El lugar, instalado temporalmente en una casa móvil durante las obras del complejo deportivo, fue saqueado de arriba a abajo: grifo de cerveza, cafetera, vajilla, máquina de perritos calientes, barriles e incluso el granero de 32 m² que servía de sede del club.
“Me rompe el corazón”
“¡Incluso desmantelaron el barnum en el banquillo! No pensábamos que nadie pudiera atacar a un club como el nuestro”, respira el entrenador, voluntario desde hace veinte años.
Fueron los jóvenes jugadores quienes descubrieron el desastre cuando llegaron al entrenamiento. “Ver a los niños delante del local saqueado me rompe el corazón”, confiesa el director.
Los daños ascienden a casi 8.000 euros, una suma considerable para una asociación que sobrevive sólo de refrescos, aportaciones y voluntariado. “Nuestro presupuesto ronda los 80.000 euros. Financiamos viajes, meriendas, equipamiento… Esto es un verdadero golpe. »

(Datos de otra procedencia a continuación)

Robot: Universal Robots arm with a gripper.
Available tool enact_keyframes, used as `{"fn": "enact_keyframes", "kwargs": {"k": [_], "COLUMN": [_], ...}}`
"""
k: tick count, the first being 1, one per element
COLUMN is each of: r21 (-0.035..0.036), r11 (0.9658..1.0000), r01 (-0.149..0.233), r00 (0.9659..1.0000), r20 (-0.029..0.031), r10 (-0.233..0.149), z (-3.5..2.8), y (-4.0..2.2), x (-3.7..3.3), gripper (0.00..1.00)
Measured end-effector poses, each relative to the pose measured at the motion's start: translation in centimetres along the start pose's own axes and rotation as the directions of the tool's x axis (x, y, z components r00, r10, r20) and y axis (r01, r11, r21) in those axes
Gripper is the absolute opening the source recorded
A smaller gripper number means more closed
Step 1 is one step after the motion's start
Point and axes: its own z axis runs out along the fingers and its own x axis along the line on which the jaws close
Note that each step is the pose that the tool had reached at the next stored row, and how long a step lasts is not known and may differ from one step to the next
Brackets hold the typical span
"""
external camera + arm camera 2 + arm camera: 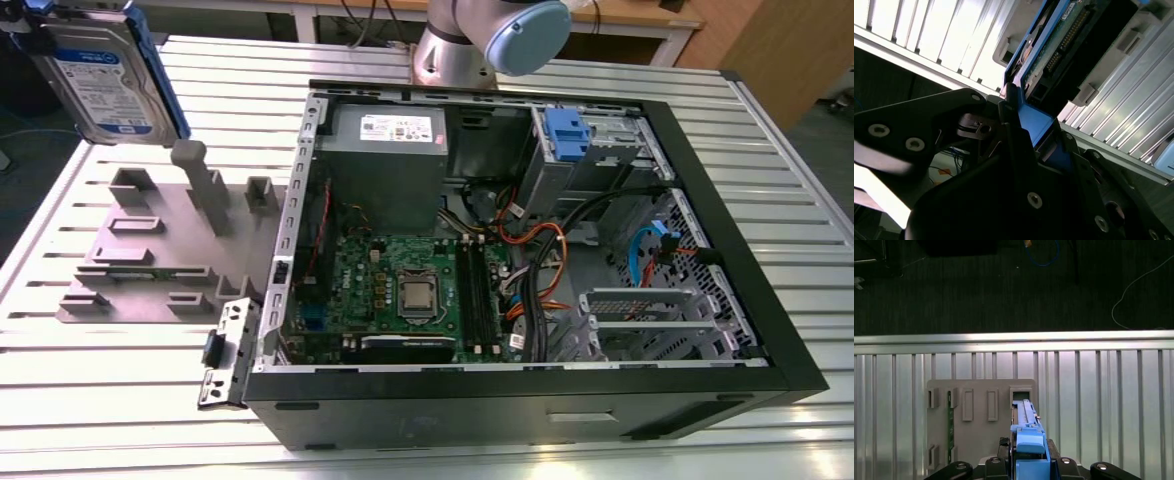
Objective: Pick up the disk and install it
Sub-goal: 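Pick up the disk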
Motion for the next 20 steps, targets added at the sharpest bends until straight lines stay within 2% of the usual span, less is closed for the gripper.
{"fn": "enact_keyframes", "kwargs": {"k": [8,20], "r21": [0.0001,0.0001], "r11": [1.0,1.0], "r01": [0.0,0.0], "r00": [1.0,1.0], "r20": [0.0,0.0], "r10": [0.0,0.0], "z": [-0.53,-0.99], "y": [0.0,0.0], "x": [0.01,0.01], "gripper": [0.36,0.36]}}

Para intentar volver a la superficie, el club lanzó una recaudación de fondos sobre Leetchi. Y la solidaridad del mundo del rugby no se hizo esperar. En sólo seis días ya se han recaudado más de 5.000 euros y han participado 120 personas. “Recibimos donaciones de todas partes, incluso de personas que ni siquiera conocemos. Calienta el corazón, devuelve la fe en la humanidad. Sentimos que nuestra historia conmueve a la gente”, asegura el presidente.

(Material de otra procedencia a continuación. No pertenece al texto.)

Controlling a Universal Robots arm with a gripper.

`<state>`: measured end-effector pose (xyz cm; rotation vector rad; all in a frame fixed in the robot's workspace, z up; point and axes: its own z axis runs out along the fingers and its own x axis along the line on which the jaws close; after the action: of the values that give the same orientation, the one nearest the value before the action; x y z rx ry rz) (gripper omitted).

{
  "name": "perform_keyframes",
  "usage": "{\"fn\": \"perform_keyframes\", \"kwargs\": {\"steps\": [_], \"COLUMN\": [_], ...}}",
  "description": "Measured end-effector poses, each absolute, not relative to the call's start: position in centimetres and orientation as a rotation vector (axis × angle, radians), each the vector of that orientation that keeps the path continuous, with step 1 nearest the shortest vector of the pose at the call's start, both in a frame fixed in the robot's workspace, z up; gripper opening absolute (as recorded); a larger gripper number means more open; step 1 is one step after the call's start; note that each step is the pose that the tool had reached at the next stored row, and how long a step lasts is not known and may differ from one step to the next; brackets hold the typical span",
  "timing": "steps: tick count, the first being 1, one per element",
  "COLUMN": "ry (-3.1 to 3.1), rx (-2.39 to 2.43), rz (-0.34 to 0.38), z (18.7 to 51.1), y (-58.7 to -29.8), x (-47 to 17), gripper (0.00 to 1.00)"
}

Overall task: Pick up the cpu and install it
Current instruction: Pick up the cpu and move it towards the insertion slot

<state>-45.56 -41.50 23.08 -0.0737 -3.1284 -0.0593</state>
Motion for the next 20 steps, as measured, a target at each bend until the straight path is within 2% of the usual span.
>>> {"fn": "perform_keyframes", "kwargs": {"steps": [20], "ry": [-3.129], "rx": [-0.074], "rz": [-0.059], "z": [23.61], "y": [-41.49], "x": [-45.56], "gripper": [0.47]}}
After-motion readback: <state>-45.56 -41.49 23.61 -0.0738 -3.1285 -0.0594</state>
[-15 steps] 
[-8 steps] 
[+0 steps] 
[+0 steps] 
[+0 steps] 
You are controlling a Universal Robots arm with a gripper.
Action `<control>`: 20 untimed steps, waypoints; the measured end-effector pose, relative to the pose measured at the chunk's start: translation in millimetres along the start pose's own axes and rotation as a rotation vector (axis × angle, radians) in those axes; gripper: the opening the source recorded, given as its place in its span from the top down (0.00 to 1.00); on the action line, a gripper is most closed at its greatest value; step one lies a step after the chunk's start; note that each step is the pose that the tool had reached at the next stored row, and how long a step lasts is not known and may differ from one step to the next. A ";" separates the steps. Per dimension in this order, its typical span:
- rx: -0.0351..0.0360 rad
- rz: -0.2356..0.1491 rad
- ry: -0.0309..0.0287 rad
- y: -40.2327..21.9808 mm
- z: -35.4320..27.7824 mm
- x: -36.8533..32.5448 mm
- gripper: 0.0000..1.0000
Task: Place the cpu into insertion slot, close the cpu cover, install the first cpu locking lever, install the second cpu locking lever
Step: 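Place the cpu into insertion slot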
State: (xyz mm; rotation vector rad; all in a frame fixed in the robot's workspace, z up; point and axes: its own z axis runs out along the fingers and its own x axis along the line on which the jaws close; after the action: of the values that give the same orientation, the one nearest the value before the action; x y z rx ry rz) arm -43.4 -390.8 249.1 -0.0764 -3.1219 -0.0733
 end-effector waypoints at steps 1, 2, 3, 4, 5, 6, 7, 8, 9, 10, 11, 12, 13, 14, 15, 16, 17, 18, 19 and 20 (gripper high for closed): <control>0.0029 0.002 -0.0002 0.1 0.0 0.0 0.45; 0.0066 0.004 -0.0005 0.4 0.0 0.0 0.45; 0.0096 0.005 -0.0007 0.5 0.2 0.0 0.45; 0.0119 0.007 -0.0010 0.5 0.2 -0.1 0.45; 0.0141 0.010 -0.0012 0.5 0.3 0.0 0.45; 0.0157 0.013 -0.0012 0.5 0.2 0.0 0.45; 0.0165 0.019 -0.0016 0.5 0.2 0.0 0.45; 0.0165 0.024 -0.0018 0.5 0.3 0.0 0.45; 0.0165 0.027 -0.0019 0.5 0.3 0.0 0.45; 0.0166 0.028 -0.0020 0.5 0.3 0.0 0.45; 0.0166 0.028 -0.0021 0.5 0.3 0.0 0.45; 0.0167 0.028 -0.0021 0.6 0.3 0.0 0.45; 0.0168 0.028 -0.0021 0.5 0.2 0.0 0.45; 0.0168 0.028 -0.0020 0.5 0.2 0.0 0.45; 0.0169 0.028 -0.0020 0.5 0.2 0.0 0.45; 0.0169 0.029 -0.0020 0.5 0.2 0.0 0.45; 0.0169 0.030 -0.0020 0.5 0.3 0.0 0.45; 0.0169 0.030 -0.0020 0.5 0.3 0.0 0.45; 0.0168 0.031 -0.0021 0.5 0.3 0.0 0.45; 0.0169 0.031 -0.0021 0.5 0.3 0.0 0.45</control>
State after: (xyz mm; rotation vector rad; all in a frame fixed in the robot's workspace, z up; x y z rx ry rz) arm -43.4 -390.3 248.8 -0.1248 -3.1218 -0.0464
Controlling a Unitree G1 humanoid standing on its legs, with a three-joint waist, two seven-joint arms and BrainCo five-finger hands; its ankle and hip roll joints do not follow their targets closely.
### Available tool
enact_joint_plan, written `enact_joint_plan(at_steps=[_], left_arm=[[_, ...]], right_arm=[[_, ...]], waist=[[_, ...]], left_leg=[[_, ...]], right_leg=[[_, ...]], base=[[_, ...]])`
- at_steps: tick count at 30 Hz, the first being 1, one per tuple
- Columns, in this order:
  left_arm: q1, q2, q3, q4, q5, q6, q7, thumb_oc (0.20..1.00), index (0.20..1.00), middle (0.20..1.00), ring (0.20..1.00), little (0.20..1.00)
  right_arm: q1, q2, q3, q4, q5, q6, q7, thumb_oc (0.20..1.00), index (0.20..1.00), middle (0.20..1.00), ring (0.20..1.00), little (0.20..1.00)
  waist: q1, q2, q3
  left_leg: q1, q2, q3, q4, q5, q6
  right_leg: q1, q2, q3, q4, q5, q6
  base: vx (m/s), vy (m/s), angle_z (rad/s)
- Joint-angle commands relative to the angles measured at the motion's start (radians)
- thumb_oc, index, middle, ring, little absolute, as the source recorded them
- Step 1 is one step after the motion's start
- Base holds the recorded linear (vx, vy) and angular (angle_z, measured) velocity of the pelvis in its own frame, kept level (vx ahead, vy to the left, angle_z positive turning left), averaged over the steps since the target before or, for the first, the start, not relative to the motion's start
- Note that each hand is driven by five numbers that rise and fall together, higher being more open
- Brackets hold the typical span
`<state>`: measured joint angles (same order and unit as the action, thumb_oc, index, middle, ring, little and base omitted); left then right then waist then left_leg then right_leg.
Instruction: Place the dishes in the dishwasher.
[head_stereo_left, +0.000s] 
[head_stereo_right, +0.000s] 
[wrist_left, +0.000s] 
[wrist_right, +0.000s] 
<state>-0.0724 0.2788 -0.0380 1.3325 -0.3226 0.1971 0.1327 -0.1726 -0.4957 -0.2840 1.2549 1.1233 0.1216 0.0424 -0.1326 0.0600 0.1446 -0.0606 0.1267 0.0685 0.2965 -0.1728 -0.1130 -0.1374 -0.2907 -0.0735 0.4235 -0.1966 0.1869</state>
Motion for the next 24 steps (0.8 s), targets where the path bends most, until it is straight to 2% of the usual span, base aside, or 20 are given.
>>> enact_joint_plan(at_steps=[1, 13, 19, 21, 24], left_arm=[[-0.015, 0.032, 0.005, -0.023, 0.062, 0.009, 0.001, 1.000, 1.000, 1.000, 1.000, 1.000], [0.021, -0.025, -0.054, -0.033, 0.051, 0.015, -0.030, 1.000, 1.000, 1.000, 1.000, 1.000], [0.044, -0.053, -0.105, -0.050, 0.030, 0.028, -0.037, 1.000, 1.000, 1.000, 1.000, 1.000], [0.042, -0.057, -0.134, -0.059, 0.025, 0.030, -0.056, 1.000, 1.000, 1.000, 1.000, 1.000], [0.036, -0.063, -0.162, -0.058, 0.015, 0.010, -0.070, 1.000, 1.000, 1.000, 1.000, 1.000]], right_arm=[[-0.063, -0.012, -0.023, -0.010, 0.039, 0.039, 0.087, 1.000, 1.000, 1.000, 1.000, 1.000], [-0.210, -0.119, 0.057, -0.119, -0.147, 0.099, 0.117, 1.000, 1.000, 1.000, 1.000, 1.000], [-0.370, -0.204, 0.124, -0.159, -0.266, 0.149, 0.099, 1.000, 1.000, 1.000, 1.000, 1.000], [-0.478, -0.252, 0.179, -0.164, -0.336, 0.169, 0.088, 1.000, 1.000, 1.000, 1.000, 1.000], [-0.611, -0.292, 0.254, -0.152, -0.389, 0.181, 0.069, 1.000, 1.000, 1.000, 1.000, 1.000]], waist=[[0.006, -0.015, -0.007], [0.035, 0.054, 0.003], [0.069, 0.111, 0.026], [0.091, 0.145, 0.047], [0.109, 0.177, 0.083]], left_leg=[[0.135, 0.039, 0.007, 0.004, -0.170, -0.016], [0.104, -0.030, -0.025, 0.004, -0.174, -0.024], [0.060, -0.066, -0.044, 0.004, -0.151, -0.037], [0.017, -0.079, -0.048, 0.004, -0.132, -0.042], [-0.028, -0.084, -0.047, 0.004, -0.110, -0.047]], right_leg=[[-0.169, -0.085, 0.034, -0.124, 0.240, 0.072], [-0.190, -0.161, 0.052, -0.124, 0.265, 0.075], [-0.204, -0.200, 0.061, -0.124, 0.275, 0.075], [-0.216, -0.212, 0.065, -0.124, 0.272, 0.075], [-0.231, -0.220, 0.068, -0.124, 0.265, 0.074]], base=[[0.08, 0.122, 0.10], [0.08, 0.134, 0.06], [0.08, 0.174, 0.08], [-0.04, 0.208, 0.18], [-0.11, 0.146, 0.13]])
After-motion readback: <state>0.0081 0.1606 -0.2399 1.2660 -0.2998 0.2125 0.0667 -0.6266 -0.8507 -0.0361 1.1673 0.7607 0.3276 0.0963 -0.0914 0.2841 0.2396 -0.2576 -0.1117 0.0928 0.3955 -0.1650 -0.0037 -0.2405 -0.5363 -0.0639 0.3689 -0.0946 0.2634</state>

Se presentó una denuncia y el ayuntamiento se comprometió a equipar el futuro local con cámaras y alarmas. Mientras tanto, los voluntarios siguen entrenándose y abriendo el punto de avituallamiento, cueste lo que cueste. “Estamos aguantando. Porque el rugby es ante todo una historia de solidaridad. Y nadie nos lo robará”.